The doppelgänger catches Brynn and stabs her, but Brynn kills it with a box cutter and escapes to a deserted road. She encounters a gigantic alien before being sucked into a flying saucer, where she is psychically probed by a group of aliens, revealing the event that turned the town against her: during an argument she had with Maude when both were children, Maude knocked Brynn to the ground and Brynn struck Maude with a rock, killing her. After seeing Brynn's memories, the aliens converse with one another and appear to agree on a course of action. They return Brynn to the deserted road, unharmed and free of their influence.

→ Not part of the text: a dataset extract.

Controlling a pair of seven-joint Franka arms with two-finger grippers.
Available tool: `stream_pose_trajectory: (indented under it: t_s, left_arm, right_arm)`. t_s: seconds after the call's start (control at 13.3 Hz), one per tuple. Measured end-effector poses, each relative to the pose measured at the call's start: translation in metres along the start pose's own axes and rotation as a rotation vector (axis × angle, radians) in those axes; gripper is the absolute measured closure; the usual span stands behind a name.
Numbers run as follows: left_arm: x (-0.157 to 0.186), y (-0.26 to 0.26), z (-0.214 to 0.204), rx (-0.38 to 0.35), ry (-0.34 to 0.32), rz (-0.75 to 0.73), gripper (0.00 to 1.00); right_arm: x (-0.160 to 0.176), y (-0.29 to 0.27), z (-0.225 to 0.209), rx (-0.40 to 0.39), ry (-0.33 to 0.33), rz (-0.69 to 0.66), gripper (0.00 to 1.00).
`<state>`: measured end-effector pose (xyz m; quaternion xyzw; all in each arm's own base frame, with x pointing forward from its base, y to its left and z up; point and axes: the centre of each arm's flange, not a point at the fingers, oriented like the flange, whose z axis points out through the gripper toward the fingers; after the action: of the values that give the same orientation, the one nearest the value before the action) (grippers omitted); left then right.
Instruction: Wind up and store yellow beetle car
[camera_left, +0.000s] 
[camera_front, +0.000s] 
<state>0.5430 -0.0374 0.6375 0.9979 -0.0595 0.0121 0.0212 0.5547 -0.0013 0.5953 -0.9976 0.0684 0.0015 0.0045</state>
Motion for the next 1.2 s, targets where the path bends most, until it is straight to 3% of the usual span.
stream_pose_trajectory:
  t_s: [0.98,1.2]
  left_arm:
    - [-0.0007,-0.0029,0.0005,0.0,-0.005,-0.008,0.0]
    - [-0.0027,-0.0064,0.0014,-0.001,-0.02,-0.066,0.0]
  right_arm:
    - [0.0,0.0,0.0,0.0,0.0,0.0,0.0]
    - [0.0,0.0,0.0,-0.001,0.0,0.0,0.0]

Brynn rebuilds her home and discovers that the other residents remain under the control of the parasites. They now treat her kindly and since she has finally overcome her trauma, she can live a normal life. In the sky, numerous flying saucers are seen stretching off into the horizon.

==Production==
No One Will Save You was written as a spec script by Brian Duffield in 2019. In April 2021, it was reported that 20th Century Studios had acquired the script, with Duffield set to direct and Kaitlyn Dever attached to star.

On an estimated budget (before tax incentives) of $22.8 million, principal photography took place in New Orleans from April to June 2022. Visual effects were provided by British company DNEG. Joseph Trapanese composed the score.

==Release==
No One Will Save You premiered in New York and Los Angeles theaters on September 19, 2023. It was subsequently released by 20th Century Studios as a Hulu original film in the United States on September 22. It premiered on Star+ in Latin America and Disney+ in other territories the same day.

== Reception ==
=== Viewership ===
Whip Media, which tracks viewership data for the more than 25 million worldwide users of its TV Time app, announced that No One Will Save You was the most-streamed film in the U.S. for the week ending September 24, and the third for the week of October 1, 2023. JustWatch, a guide to streaming content with access to data from more than 20 million users around the world, reported that No One Will Save You was the third most-streamed film in the U.S. during the week of September 18-24, 2023. According to JustWatch, It was also the top-streamed movie in Canada for two consecutive weeks, ending on October 8, 2023.

=== Critical response ===
 Metacritic, which uses a weighted average, assigned the film a score of 60 out of 100, based on 16 critics, indicating "mixed or average" reviews.

=== Accolades ===

Year: Award; Category; Nominee(s); Result; Ref.
2023: Phoenix Critics Circle; Best Horror Film; No One Will Save You; Nominated
2024: Critics' Choice Awards; Best Actress in a Limited Series or Movie Made for Television; Kaitlyn Dever; Nominated
Best Movie Made for Television: No One Will Save You; Nominated
Astra Film Awards: Best Horror Feature; Nominated
Portland Critics Association Awards: Best Horror Feature; Nominated
Writers Guild of America Awards: TV & New Media Motion Pictures; Brian Duffield; Nominated
Bram Stoker Awards: Best Screenplay; Nominated
Fangoria Chainsaw Awards: Best Streaming Premiere; No One Will Save You; Nominated
Best Lead Performance: Kaitlyn Dever; Nominated
Astra TV Awards: Best TV Movie; No One Will Save You; Nominated
Best Actress in a Limited Series or TV Movie: Kaitlyn Dever; Nominated
Best Directing in a Limited Series or TV Movie: Brian Duffield; Nominated

==Future==
In September 2023, Duffield stated that he has no plans for a sequel but was open to developing one if No One Will Save You became a success. Shortly after that, he reiterated that he was open to creating sequels.